前回の続きです。
午後はまずベン・シャーン展「線の魔術師」を見に、埼玉県立近代美術館へ。
作風が変わった50歳頃の展示紹介文にあった、「社会テーマを描くだけでは、一人一人の人間を見落としてしまう」という言葉に共感。
例えば「復興」や「反原発(あるいは原発推進)」を主張するとき、実際にその地で暮らす人たちや現場で汗水を流している人たちのことを、どれだけ自分たちは見つめているでしょうか。
あるいは何かを主張する自分、というものを、どれだけ自分自身で深く見つめているかしら。
なんてことを考えつつ、彩の国さいたま芸術劇場へ。
イスラエルのカンパニーであるバットシェバ舞踊団『Sadeh21 -サデ21』では、本当に「胸が震える」というのを体感しました。
[youtube]http://www.youtube.com/watch?v=8-gf9ppbw2Y&feature=youtu.be[/youtube]
冒頭から、人間の身体はこんなに自由で、見たこともない線をここまで描くことができるのか、と興奮。そして、だんだん人間を超えた何かの楽園を見ているような心持ちに。
何気ない日常の中にある、幸せやおかしみ、温かさ。
ところが、あるときを境に彼らが辿る運命は、これまでの人類の歴史のようでもあり、現在私たちを取り巻く愚かしい世界のようでもあり。

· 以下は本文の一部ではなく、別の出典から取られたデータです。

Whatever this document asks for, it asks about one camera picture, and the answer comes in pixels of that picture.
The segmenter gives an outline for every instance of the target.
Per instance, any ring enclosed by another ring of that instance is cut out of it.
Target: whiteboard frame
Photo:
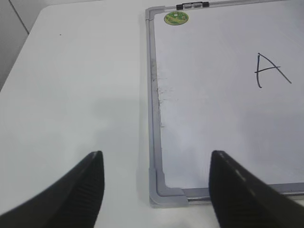
[[[262,3],[280,0],[225,0],[210,2],[210,7]],[[149,119],[149,192],[150,205],[154,208],[183,207],[191,204],[210,204],[209,189],[169,188],[165,184],[162,169],[162,147],[160,130],[160,112],[157,85],[156,47],[154,16],[158,13],[177,11],[177,6],[151,7],[146,10],[147,29],[147,69],[148,69],[148,119]],[[304,199],[304,183],[272,184],[272,188],[293,199]]]

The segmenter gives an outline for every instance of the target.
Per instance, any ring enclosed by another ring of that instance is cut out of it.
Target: plastic corner piece
[[[163,13],[165,11],[165,6],[150,7],[146,9],[146,20],[153,20],[155,14]]]
[[[163,172],[149,169],[150,205],[152,208],[186,207],[188,199],[182,189],[168,188]]]

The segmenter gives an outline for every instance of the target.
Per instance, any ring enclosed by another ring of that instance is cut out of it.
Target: wall
[[[83,1],[94,0],[11,0],[28,31],[33,27],[40,11],[46,6]]]
[[[0,0],[0,90],[27,37],[8,0]]]

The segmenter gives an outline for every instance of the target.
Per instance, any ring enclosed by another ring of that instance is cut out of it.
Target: green sticker
[[[185,24],[188,19],[188,15],[180,11],[171,12],[165,16],[165,22],[169,25],[182,25]]]

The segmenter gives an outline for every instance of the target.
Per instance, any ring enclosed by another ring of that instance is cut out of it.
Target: white table
[[[211,206],[152,209],[144,11],[175,0],[42,10],[0,92],[0,214],[102,150],[96,228],[219,227]]]

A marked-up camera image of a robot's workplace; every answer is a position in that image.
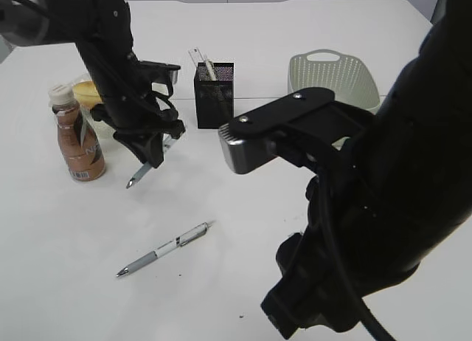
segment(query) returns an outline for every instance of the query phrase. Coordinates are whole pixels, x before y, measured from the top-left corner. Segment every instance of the plastic basket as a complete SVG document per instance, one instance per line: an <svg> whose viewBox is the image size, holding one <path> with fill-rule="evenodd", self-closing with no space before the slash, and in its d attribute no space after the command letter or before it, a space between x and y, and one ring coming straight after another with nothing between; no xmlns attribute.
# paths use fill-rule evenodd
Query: plastic basket
<svg viewBox="0 0 472 341"><path fill-rule="evenodd" d="M335 60L311 60L323 54ZM333 90L337 101L372 113L381 104L377 86L366 65L352 55L343 55L330 49L319 49L290 59L288 92L313 86Z"/></svg>

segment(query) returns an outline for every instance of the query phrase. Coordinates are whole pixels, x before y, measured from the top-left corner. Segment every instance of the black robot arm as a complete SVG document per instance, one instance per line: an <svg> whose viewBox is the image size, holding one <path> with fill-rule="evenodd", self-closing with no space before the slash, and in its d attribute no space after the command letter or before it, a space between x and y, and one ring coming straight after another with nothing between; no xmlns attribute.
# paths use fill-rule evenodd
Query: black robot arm
<svg viewBox="0 0 472 341"><path fill-rule="evenodd" d="M0 0L0 33L19 46L74 42L103 104L92 110L140 162L164 160L163 134L178 139L184 124L168 100L180 66L139 61L125 0ZM153 92L163 83L168 94ZM169 108L160 109L156 98Z"/></svg>
<svg viewBox="0 0 472 341"><path fill-rule="evenodd" d="M307 189L306 231L279 248L282 279L262 303L285 338L362 321L378 340L392 340L360 297L407 279L472 213L471 25L472 0L448 0L375 116L312 88L220 129L236 173L279 156L318 174Z"/></svg>

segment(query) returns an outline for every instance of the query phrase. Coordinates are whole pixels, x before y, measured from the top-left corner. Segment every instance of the yellow object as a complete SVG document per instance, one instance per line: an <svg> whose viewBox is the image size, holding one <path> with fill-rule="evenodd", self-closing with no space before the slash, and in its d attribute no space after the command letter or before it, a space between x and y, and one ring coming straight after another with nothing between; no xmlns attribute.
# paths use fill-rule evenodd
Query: yellow object
<svg viewBox="0 0 472 341"><path fill-rule="evenodd" d="M75 99L88 110L92 110L98 103L102 103L102 98L93 81L78 83L74 86L73 91Z"/></svg>

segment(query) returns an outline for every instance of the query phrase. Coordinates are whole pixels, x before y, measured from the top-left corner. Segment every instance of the pen holder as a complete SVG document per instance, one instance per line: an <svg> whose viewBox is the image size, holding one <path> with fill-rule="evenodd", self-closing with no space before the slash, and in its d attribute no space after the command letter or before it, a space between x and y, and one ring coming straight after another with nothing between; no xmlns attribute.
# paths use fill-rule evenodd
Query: pen holder
<svg viewBox="0 0 472 341"><path fill-rule="evenodd" d="M198 128L218 129L234 117L233 63L214 63L217 80L210 80L205 63L194 78Z"/></svg>

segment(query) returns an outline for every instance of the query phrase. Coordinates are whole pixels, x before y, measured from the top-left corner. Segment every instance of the black cable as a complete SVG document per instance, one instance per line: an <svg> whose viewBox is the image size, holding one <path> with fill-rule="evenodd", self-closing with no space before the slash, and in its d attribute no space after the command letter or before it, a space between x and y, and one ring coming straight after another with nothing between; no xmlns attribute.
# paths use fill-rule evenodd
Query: black cable
<svg viewBox="0 0 472 341"><path fill-rule="evenodd" d="M152 106L148 102L144 101L143 99L139 98L134 94L133 89L115 72L115 70L110 67L103 57L98 54L96 49L91 47L86 39L78 32L73 30L69 25L65 24L57 15L52 14L47 9L44 9L41 5L38 5L30 0L11 0L16 1L17 3L31 9L35 13L43 16L44 18L49 19L50 21L55 23L55 26L59 28L64 35L71 38L71 42L75 42L76 44L80 44L83 48L83 51L91 57L93 62L101 68L101 70L110 77L113 82L115 82L124 92L125 96L129 97L130 100L134 101L137 105L151 111L155 114L160 114L161 111L159 107Z"/></svg>
<svg viewBox="0 0 472 341"><path fill-rule="evenodd" d="M322 228L324 241L327 245L328 253L334 263L335 271L338 276L344 291L350 299L362 325L368 330L374 339L377 341L395 341L392 335L378 322L375 316L370 312L366 303L358 295L354 288L352 279L349 276L344 259L341 256L338 239L334 233L331 200L330 200L330 185L327 173L323 168L318 169L319 177L319 215L320 225Z"/></svg>

ただ、そこに明確な「主張」や「メッセージ」のようなものは見えません。
何も導かないかわりに、ひたすら全身全霊で突きつけられます。
最後、壁の上から次々に彼らが落ちていくとき、行きつくところはそこだったのかと、何とも言えない感情が押し寄せましたが、
ふと、その落下が、プールにはしゃいで飛び込む子どものような、無邪気な戯れに変わる瞬間があり。
再び、何とも言えない感情が押し寄せたのでした。
それにしても
振り返ると、秋からの一連の遠出で触れたいろいろで、「芸術」って言葉にやっと実感が伴ってきた感が。
はあー。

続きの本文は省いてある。